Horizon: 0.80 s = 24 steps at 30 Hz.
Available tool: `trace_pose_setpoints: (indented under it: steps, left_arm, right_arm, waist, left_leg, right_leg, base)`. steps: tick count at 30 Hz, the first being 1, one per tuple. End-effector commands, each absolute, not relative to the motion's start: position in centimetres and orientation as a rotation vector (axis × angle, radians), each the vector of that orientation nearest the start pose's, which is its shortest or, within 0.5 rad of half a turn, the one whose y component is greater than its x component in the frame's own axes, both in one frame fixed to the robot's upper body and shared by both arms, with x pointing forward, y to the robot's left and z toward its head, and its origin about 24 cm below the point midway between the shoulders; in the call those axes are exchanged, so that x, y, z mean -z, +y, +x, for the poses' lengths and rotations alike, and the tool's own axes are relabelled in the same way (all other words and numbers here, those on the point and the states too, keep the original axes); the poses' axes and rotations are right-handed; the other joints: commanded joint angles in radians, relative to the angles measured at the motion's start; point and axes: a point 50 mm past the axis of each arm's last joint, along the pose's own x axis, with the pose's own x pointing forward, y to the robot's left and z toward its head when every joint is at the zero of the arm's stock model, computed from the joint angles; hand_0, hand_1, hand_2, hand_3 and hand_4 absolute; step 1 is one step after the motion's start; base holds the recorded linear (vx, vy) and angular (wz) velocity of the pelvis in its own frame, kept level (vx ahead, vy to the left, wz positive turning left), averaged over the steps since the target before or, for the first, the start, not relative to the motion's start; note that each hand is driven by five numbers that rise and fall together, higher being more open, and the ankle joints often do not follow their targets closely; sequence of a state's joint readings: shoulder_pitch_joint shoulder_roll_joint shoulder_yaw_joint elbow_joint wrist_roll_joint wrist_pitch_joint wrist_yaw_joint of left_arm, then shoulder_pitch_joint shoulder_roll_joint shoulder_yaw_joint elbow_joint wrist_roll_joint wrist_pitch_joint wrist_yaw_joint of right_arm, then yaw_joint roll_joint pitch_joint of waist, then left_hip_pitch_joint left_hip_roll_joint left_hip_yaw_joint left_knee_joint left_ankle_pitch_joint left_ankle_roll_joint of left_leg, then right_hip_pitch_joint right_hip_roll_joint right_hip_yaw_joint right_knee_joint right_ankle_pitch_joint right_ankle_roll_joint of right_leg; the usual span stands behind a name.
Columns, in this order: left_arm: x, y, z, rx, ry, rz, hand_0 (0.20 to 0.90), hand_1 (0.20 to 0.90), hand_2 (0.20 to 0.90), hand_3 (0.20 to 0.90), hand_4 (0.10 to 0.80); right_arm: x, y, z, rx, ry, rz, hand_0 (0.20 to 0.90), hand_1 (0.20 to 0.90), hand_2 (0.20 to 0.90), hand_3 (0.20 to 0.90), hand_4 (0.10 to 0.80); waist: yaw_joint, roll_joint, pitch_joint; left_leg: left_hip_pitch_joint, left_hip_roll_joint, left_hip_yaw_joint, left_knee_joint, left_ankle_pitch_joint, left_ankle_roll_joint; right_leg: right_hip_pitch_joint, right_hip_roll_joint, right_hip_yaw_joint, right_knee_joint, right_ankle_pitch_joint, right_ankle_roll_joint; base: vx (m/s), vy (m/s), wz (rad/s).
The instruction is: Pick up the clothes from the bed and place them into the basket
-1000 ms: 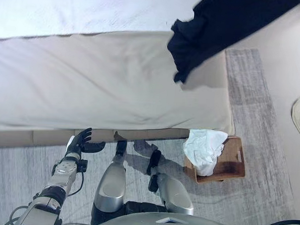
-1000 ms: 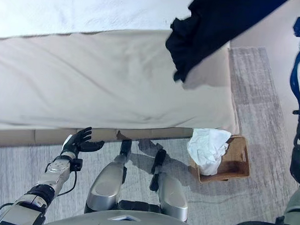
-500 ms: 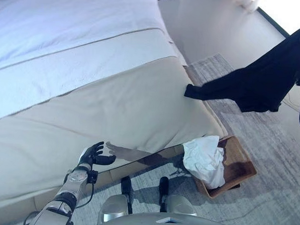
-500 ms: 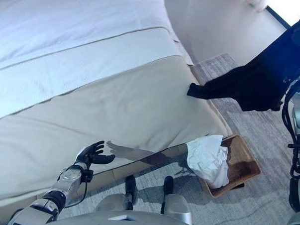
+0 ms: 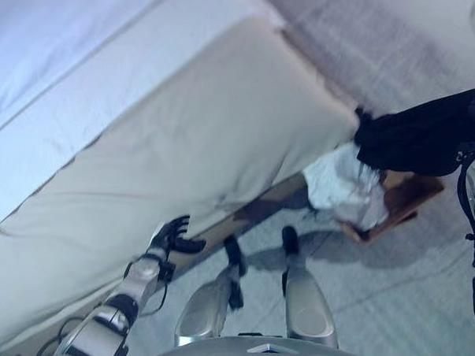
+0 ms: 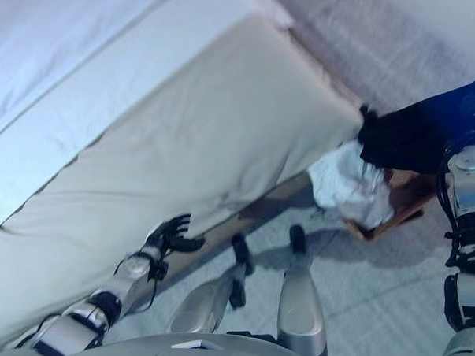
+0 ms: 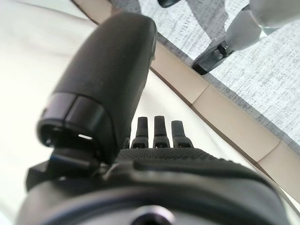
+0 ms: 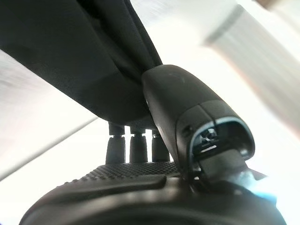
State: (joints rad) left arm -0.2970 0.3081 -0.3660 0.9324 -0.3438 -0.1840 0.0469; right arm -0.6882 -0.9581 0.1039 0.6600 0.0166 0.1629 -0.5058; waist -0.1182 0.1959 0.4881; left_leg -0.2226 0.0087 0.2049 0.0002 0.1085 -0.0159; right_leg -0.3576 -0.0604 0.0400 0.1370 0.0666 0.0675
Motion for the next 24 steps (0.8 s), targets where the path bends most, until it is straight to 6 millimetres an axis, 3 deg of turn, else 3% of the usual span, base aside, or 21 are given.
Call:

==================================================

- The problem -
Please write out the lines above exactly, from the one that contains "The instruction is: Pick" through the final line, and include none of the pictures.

- Answer area -
The instruction is: Pick up the clothes from the bed and place them into the basket
-1000 ms: 
-1000 ms: 
-500 ms: 
-500 ms: 
+0 ms: 
+0 ms: 
+0 ms: 
+0 ms: 
State: (joints rad) left arm -0.2970 0.3081 -0.3660 0.9324 -0.3438 -0.1840 0.0469; right arm -0.6882 -0.9581 0.1039 0.6600 0.0166 0.1629 -0.5058; waist -0.1182 0.1959 0.4881; left_leg -0.2226 0.0087 0.2049 0.0002 0.1085 -0.0159; right_leg -0.3576 -0.0604 0.0400 0.1370 0.0666 0.0675
Motion for the next 24 steps (0.8 s), targets where the path bends most, until it is straight to 6 millimetres an axis, 3 deg of turn, else 3% of the usual span, base aside, or 21 are given.
Call:

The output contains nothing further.